Clément Solym - 16.10.2014

Edition - International - Jose Manuel Lara - planeta Espagne - indépendance Catalogne


Le pouvoir exécutif de Catalogne a, en fin de compte, décidé de ne pas céder à l'impulsion d'un référendum concernant son indépendance. Madrid, qui avait déclaré la procédure inconstitutionnelle, a largement pesé dans cette décision, évidemment. Le 9 novembre, le peuple n'ira donc pas aux urnes, comme cela avait été initialement prévu.
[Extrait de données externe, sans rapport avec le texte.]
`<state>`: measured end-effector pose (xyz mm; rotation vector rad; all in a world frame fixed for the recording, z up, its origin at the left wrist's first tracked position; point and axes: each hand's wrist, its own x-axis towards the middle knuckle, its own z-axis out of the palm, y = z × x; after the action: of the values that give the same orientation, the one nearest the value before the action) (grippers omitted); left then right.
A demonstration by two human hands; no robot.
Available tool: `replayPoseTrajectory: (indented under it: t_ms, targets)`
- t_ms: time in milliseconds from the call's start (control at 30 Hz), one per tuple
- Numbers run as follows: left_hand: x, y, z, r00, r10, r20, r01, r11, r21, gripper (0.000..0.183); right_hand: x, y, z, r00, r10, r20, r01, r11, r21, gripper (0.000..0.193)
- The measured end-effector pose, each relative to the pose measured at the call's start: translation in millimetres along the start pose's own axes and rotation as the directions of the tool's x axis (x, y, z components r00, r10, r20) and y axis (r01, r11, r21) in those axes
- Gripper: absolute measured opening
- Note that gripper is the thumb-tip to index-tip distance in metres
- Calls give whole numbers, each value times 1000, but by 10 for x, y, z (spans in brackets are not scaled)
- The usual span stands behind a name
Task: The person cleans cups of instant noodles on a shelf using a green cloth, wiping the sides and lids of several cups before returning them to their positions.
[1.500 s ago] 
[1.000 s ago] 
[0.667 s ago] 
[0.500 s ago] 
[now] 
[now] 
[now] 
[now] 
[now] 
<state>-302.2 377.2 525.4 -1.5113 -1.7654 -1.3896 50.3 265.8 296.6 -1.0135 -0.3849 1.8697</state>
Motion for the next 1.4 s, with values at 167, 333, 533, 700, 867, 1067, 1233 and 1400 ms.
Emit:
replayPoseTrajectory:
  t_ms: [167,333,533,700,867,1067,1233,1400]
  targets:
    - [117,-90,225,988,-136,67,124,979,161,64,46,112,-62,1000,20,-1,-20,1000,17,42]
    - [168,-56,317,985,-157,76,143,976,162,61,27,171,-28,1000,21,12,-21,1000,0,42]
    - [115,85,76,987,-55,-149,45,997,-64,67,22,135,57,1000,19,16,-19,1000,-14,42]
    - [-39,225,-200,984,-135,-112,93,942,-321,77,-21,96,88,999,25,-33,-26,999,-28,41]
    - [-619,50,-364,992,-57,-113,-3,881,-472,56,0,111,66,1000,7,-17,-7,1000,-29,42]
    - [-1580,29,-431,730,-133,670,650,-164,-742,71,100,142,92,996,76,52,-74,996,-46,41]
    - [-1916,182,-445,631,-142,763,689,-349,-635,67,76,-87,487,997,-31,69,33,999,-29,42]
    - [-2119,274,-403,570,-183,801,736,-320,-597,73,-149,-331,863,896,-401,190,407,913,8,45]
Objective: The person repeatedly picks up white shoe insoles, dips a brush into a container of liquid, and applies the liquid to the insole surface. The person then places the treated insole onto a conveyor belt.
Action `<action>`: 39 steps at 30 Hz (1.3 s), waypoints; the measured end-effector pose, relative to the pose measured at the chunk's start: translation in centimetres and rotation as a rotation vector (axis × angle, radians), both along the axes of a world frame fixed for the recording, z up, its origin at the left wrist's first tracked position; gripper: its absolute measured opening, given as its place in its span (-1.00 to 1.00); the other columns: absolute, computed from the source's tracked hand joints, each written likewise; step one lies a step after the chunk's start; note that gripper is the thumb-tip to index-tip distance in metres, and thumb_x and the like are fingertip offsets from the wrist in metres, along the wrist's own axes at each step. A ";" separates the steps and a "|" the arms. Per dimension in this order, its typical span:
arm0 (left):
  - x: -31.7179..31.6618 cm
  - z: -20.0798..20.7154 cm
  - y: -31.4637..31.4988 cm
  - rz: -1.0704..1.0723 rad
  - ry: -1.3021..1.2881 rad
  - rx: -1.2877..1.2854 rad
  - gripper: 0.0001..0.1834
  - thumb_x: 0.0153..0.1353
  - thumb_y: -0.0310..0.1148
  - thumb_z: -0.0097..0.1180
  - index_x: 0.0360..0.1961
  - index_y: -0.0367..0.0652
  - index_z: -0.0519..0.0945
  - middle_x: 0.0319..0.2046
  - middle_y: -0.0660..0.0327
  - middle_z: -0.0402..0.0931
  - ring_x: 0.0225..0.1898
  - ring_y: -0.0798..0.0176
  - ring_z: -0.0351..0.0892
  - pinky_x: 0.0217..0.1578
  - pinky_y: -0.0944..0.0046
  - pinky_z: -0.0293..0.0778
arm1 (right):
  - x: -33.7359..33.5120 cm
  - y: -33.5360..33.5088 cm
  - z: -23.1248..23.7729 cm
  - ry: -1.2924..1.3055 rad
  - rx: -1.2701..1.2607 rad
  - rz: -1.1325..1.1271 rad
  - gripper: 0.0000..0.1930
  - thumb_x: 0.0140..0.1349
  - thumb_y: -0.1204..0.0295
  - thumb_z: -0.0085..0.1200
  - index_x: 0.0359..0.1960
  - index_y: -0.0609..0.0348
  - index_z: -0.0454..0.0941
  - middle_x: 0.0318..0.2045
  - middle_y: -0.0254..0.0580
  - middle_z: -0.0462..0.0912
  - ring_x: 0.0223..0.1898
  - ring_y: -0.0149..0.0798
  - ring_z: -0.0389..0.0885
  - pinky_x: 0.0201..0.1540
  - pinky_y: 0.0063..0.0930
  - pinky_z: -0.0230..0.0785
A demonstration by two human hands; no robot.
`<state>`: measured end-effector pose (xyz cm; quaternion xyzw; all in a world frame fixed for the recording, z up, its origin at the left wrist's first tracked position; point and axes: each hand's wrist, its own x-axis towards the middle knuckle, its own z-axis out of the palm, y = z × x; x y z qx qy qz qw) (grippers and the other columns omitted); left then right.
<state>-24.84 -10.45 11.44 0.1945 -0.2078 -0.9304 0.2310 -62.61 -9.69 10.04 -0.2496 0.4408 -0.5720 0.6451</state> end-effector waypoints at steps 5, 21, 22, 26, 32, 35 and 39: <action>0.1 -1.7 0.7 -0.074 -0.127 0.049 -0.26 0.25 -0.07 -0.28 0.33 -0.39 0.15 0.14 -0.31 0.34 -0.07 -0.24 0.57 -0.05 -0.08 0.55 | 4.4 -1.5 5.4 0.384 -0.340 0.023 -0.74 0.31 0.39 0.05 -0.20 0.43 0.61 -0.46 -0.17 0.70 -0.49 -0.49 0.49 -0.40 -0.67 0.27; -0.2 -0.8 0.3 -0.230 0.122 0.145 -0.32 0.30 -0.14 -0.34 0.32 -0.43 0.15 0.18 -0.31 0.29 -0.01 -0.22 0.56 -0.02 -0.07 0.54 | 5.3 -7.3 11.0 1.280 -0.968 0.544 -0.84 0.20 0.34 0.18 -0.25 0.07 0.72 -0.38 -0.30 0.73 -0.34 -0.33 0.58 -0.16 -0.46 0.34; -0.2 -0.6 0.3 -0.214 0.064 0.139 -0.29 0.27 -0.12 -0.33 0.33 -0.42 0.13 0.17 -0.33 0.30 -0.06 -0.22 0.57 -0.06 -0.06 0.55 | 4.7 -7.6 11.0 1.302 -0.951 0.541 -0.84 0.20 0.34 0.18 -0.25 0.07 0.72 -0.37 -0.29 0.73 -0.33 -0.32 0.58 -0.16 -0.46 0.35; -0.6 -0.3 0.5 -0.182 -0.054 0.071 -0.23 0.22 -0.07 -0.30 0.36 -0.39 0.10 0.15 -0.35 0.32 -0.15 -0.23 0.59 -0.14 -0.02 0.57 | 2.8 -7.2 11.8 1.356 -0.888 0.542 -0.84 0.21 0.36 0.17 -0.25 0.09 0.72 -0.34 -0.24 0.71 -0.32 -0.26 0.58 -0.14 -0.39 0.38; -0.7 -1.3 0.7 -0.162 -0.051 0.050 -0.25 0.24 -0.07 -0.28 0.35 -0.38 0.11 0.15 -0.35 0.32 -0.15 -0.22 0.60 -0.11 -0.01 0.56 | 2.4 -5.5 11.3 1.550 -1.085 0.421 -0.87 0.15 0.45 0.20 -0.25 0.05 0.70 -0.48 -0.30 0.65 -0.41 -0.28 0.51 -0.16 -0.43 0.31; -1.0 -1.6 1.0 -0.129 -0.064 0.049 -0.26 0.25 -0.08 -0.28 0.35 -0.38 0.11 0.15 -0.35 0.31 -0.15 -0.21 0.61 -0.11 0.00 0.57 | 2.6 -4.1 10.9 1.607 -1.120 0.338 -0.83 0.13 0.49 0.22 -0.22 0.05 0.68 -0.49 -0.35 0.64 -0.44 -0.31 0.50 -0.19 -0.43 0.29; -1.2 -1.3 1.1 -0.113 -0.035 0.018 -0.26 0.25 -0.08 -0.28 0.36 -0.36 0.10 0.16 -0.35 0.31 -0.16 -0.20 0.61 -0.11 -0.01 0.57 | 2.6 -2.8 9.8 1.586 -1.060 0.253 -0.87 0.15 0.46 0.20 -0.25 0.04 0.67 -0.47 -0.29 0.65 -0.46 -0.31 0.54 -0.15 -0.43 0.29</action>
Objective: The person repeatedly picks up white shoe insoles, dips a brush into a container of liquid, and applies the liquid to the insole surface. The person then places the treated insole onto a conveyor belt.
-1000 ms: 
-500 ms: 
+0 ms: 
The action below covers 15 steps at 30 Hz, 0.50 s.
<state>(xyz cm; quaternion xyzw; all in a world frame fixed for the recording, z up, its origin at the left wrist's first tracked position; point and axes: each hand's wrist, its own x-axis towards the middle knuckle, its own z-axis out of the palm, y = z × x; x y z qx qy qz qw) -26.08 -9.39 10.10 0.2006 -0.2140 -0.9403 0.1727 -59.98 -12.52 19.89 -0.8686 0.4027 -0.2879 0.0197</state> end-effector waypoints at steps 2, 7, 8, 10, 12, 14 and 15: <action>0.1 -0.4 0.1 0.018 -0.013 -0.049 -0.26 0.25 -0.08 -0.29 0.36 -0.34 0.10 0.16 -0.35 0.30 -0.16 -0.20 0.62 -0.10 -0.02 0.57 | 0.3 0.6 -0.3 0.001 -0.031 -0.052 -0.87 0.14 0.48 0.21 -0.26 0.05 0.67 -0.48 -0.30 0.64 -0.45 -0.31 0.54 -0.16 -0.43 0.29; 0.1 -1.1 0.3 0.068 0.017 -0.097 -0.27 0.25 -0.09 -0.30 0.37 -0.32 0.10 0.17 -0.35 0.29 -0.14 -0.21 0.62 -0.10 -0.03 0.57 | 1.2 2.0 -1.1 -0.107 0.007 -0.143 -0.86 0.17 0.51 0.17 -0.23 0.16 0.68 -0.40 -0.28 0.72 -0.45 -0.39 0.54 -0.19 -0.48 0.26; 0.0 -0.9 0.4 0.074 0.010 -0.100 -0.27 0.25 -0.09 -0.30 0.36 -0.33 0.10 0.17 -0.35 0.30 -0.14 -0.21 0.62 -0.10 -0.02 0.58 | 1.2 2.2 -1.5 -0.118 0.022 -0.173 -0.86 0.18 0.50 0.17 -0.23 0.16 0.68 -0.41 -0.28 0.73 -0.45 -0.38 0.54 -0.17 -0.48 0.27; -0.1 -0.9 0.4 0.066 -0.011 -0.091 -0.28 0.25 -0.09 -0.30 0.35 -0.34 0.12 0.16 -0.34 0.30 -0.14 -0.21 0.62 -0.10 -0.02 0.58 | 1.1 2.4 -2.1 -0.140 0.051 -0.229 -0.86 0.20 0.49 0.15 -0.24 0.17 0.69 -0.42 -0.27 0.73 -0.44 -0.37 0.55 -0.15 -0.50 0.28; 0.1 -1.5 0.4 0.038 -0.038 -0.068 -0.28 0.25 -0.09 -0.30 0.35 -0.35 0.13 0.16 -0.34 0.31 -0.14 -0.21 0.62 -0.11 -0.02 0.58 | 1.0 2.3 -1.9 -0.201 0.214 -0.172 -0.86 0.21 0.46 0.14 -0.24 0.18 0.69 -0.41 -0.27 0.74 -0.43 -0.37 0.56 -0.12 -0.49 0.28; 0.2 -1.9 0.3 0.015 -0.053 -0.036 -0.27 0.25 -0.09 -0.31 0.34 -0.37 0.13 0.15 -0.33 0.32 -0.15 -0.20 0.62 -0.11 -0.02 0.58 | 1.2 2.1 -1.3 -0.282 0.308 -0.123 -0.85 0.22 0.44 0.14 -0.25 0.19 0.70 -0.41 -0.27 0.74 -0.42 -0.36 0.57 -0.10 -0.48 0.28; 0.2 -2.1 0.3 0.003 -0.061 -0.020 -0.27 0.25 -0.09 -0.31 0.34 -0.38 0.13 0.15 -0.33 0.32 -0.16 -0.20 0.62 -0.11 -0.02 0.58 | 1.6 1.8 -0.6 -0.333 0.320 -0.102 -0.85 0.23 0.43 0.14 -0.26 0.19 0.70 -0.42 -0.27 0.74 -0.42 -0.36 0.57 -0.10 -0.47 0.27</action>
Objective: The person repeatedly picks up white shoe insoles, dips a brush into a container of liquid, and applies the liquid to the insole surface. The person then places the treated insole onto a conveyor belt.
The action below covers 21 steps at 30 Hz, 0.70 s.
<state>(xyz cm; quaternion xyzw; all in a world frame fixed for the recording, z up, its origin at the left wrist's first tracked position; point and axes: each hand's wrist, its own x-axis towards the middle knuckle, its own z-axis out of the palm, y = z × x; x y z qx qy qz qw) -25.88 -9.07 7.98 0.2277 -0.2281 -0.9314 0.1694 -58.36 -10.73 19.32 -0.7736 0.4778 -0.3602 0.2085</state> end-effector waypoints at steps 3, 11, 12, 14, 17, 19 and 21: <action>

Mais le nationaliste Artur Mas ne s'avoue pas vaincu.

 

 

Sant Quirc de Durro

Une église en Catalogne, PCB75, CC BY 2.0

 

 

Que ce soit le 9 novembre, ou à une date ultérieure, le gouvernement nationaliste d'Artur Mas entend bien faire porter sa voix et ses idées dans toute l'Espagne. L'idée du référendum, rendue caduque, devra donc laisser la place à une tout autre forme d'action. Avec 7,5 millions de personnes qui produisent un cinquième des richesses du territoire, la Catalogne ne fera pas tout de suite sécession. 

 

Le grand patron du groupe Planeta, propriétaire de du groupe français Editis, José Manuel Lara, a certainement célébré ce revirement. Dans El Cultural, il explique qu'un meilleur dialogue entre la Catalogne et l'Espagne reste cependant indispensable.

 

« Je ne constate aucune scission violente dans la société, tout dépend de la longueur et de ce qui envenimera ce processus », assurait-il, à l'occasion de la remise du prix Planeta 2014. Lara s'est toujours montré ouvert sur les questions politiques, mais a, toutefois, invité à parler plus de « littérature, sans fuir les problèmes ».

 

Selon lui, « de toute évidence, nous prendrons des mesures », si l'indépendance de la Catalogne venait à voir le jour. Cela passerait certainement par un redéploiement de ses structures éditoriales, avec le lancement de différentes publications castillanes sur le reste de l'Espagne. 

 

Une réaction qui s'opérerait, évidemment, dans l'intérêt de ses actionnaires, ajoute le grand patron, qui met en garde de nouveau contre toute velléité souverainiste. « Je ne connais pas d'éditeur qui soit resté dans un pays étranger à sa langue », conclut-il. 

 

Pour l'heure, pas de nouvelles informations sur un retour de l'action en faveur de l'indépendance.